Data section start

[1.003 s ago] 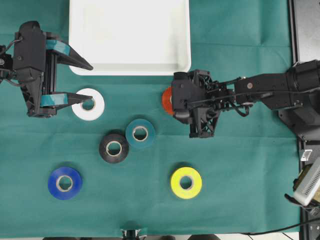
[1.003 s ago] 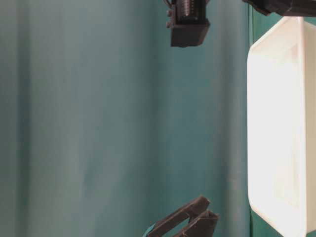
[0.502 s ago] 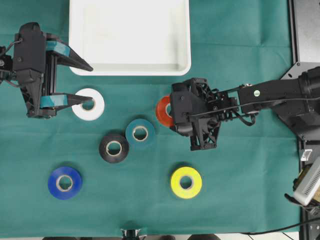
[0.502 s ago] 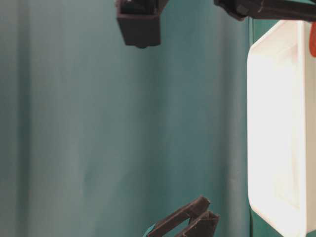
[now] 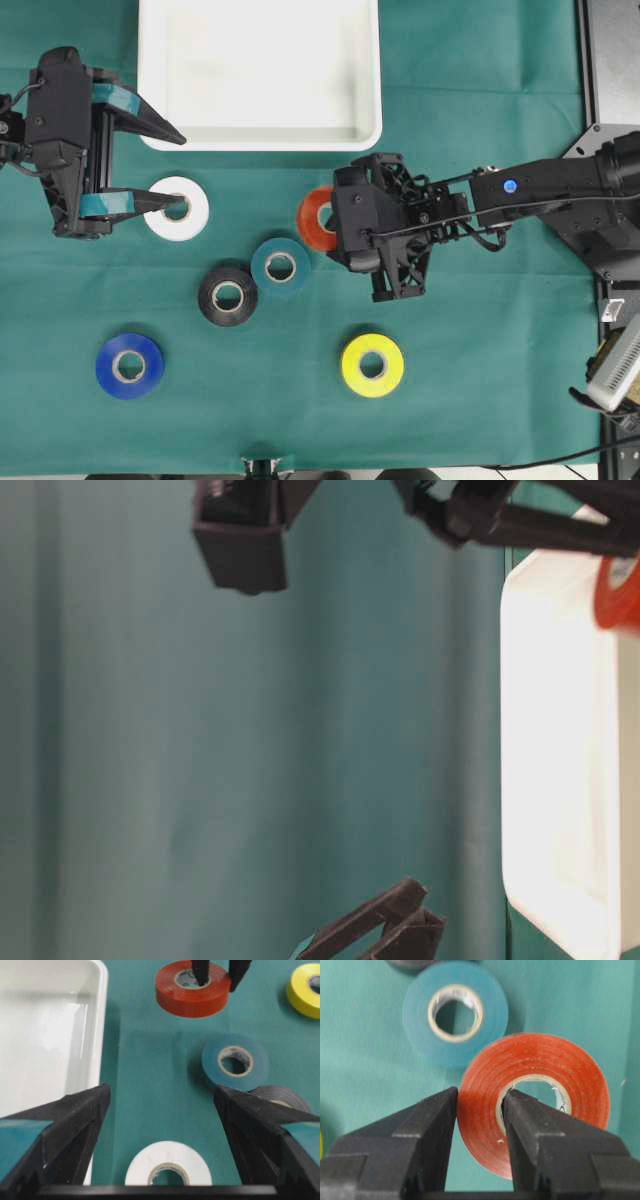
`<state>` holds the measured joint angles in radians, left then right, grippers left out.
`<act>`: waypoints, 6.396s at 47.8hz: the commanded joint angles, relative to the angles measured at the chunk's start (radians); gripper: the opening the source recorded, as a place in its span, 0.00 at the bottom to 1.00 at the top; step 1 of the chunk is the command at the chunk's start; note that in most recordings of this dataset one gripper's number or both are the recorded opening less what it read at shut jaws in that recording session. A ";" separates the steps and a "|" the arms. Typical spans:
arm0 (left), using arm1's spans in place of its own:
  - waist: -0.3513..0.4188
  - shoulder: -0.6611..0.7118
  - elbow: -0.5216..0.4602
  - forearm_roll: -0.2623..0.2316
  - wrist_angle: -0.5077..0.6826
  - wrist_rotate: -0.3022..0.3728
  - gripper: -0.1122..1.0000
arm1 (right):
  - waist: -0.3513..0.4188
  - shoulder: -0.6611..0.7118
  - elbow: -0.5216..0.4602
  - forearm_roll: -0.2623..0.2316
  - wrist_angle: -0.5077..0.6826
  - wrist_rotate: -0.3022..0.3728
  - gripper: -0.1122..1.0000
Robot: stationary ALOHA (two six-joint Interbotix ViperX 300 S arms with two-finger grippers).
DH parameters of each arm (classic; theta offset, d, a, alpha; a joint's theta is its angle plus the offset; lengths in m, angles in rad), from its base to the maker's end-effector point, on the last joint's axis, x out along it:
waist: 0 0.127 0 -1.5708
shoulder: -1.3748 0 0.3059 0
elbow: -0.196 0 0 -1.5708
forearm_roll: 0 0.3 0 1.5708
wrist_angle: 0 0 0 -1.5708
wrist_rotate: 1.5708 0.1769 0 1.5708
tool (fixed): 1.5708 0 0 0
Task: Put the tape alternately from left to right into the white case.
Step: 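Carry the red-orange roll left into the white tray and release, then lift the right gripper and withdraw it to the right, then move the left gripper over the teal tape roll and grasp it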
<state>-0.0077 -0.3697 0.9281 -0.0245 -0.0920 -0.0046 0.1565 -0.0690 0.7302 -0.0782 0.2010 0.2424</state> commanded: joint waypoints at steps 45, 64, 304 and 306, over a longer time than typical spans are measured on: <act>-0.011 -0.009 -0.003 -0.002 -0.005 0.000 0.94 | -0.236 0.146 -0.225 -0.235 -0.041 -0.002 0.12; -0.011 -0.008 0.000 -0.002 -0.005 0.000 0.94 | -0.288 0.167 -0.227 -0.235 -0.043 -0.002 0.12; -0.066 0.163 -0.110 -0.005 0.012 -0.064 0.94 | -0.169 -0.390 0.281 -0.227 -0.195 0.086 0.70; -0.066 0.172 -0.118 -0.005 0.025 -0.075 0.94 | -0.170 -0.388 0.281 -0.227 -0.195 0.086 0.70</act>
<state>-0.0706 -0.1994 0.8452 -0.0261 -0.0782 -0.0690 -0.0153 -0.4556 1.0201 -0.3068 0.0153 0.3267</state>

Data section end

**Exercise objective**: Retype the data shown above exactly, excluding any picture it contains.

**Solution to this exercise**:
[1.003 s ago] 
[1.003 s ago] 
[0.502 s ago] 
[0.502 s ago] 
[now] 
`<state>` holds the measured joint angles in radians, left then right, grippers left out.
`<act>`: waypoints, 6.396s at 47.8hz: the commanded joint angles, relative to the angles measured at the chunk's start (radians); gripper: the opening the source recorded, as a place in its span, 0.00 at the bottom to 1.00 at the top; step 1 of the chunk is the command at the chunk's start; note that in most recordings of this dataset one gripper's number or both are the recorded opening less what it read at shut jaws in that recording session. A ";" separates the steps and a "|" the arms. Typical spans:
arm0 (left), using arm1's spans in place of its own:
  - waist: -0.3513..0.4188
  - shoulder: -0.6611..0.7118
  - elbow: -0.5216..0.4602
  - forearm_roll: -0.2623..0.2316
  - wrist_angle: -0.5077..0.6826
  - wrist_rotate: -0.3022..0.3728
  - gripper: -0.1122..1.0000
arm1 (right):
  - waist: -0.3513..0.4188
  - shoulder: -0.6611..0.7118
  - elbow: -0.5216..0.4602
  - forearm_roll: -0.2623..0.2316
  - wrist_angle: -0.5077..0.6826
  - wrist_rotate: -0.3022..0.3728
  - gripper: -0.1122..1.0000
Robot: stationary ALOHA (two six-joint Interbotix ViperX 300 S arms with two-finger grippers).
DH parameters of each arm (classic; theta offset, d, a, alpha; a joint's theta is its angle plus the offset; lengths in m, angles in rad), from its base to the maker's end-effector point, on the last joint's axis, x out along it:
waist: 0 0.127 0 -1.5708
shoulder: -1.3748 0 0.3059 0
elbow: -0.196 0 0 -1.5708
forearm_roll: 0 0.3 0 1.5708
wrist_angle: 0 0 0 -1.5708
wrist_rotate: 1.5708 0.1769 0 1.5708
tool (fixed): 1.5708 0 0 0
Task: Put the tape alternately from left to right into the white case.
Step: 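Carry the red-orange roll left into the white tray and release, then lift the right gripper and withdraw it to the right, then move the left gripper over the teal tape roll and grasp it
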<state>-0.0077 -0.3697 0.9281 -0.0245 -0.0920 -0.0046 0.1565 -0.0690 0.7302 -0.0782 0.2010 0.2424</state> commanded: joint waypoints at steps 45, 64, 304 and 306, over a longer time than typical spans are measured on: <act>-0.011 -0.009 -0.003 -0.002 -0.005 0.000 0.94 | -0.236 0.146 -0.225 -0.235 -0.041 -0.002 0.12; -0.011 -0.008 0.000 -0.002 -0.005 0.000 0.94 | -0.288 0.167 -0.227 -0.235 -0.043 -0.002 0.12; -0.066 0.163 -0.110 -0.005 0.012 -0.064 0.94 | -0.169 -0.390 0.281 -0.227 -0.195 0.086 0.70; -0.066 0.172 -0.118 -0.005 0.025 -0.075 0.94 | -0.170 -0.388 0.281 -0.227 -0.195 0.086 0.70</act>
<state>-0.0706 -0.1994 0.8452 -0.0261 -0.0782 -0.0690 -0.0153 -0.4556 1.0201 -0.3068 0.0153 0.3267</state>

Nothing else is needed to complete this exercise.